Ao mesmo tempo, Ricardo e Marlon tinham um certo humor e uma ingenuidade sobre aquilo tudo. “Eles falaram: ‘se a Samarco fodeu com a nossa vida, vamos jogar bola na lama!’. Tinha umas piadas, uma beleza, que foram fazendo tudo ter mais sentido, diferente de uma certa passividade que eu vinha vendo lá”, recorda Wolfenson.
Para a cineasta, essa resiliência e uma certa alegria do povo de Bento foi uma das grandes descobertas da experiência. “Tem uma força de viver nas pessoas, que acho que vem muito do catolicismo, da fé de que tudo vai ficar bem. Eu ouvia muito ‘Deus existe porque a lama não veio à noite, senão todo mundo tinha morrido’”, argumenta.

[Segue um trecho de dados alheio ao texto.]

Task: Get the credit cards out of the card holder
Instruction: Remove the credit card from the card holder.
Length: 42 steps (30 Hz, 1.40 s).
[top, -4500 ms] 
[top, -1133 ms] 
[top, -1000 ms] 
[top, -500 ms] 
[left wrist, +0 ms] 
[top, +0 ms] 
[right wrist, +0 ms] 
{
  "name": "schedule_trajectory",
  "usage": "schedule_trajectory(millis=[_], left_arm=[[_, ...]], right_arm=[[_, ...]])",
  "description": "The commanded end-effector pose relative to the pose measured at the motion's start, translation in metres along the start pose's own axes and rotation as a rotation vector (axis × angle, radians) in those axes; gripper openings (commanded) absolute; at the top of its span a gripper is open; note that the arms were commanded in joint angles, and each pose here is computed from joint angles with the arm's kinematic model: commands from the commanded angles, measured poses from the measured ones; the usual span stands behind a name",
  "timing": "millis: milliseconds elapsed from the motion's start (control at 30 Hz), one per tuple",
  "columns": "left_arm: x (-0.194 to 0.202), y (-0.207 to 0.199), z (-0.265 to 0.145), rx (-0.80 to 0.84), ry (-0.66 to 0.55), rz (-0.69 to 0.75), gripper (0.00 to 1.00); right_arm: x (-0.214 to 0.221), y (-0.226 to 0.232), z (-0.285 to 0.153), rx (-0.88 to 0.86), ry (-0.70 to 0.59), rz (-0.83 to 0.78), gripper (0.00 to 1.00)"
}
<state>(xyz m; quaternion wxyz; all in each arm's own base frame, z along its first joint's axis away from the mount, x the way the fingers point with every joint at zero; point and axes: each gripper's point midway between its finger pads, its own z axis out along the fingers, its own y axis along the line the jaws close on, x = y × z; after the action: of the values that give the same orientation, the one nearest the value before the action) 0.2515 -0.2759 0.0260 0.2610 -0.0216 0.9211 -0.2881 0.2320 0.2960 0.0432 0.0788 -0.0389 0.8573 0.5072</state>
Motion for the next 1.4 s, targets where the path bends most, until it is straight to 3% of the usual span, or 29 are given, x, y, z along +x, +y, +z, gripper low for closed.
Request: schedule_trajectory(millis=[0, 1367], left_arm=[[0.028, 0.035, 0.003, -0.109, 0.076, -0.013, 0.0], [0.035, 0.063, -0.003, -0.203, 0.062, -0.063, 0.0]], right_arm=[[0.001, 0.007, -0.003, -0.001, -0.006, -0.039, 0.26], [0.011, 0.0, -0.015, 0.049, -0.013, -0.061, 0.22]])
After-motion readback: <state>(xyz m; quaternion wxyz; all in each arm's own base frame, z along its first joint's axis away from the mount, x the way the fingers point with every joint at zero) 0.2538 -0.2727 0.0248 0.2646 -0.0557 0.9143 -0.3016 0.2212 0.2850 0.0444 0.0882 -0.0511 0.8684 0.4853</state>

A maior surpresa, porém, foi se dar conta de que a tragédia já era antecipada por muitos. “Eles sabiam que a barragem estava para romper. Teve reuniões da comunidade com a Samarco”, revela.
Depois de três meses editando esse material, captado durante dez dias, Helena e Aline têm um teaser. Com o dinheiro da campanha no Catarse, que vai até o dia 17/3, elas pretendem voltar a Mariana e filmar por mais quatro semanas, revisitando Ricardo e Marlon e acompanhando a promessa da Samarco de construir uma nova Bento. O resultado será um curta, que elas querem usar para conseguir o apoio de algum edital, lei de incentivo ou parceiro para realizar um longa sobre a construção do novo distrito, “que pode durar um ano ou dez”.
“O que a gente quer é mostrar do ponto de vista do micro para o macro. Ir da memória da vivência dessas pessoas, que iam até a barragem, viam as rachaduras, trocavam ideias com os caras da Samarco, e agora não têm grana para comprar um band-aid ou uma cerveja com a ajuda que a empresa vem dando. O que a gente vê na mídia são nomes muito grandes, mas é uma história muito próxima. O cara da Samarco é o tio ou o pai de alguém”, descreve Wolfenson.
O que Wolfenson e Lata querem é passar por cima dessas construções midiáticas e encontrar as pessoas do outro lado da tragédia compartilhada no Facebook. “Lembro um dia em que o Marlon e o Ricardo estavam reclamando de como Mariana era uma cidade muito grande, com muito barulho e poluição, e fui me dando conta de como as proporções são outras, como existem outras vivências e outras formas de estar no mundo. Espero que o filme construa uma memória disso”, propõe Wolfenson.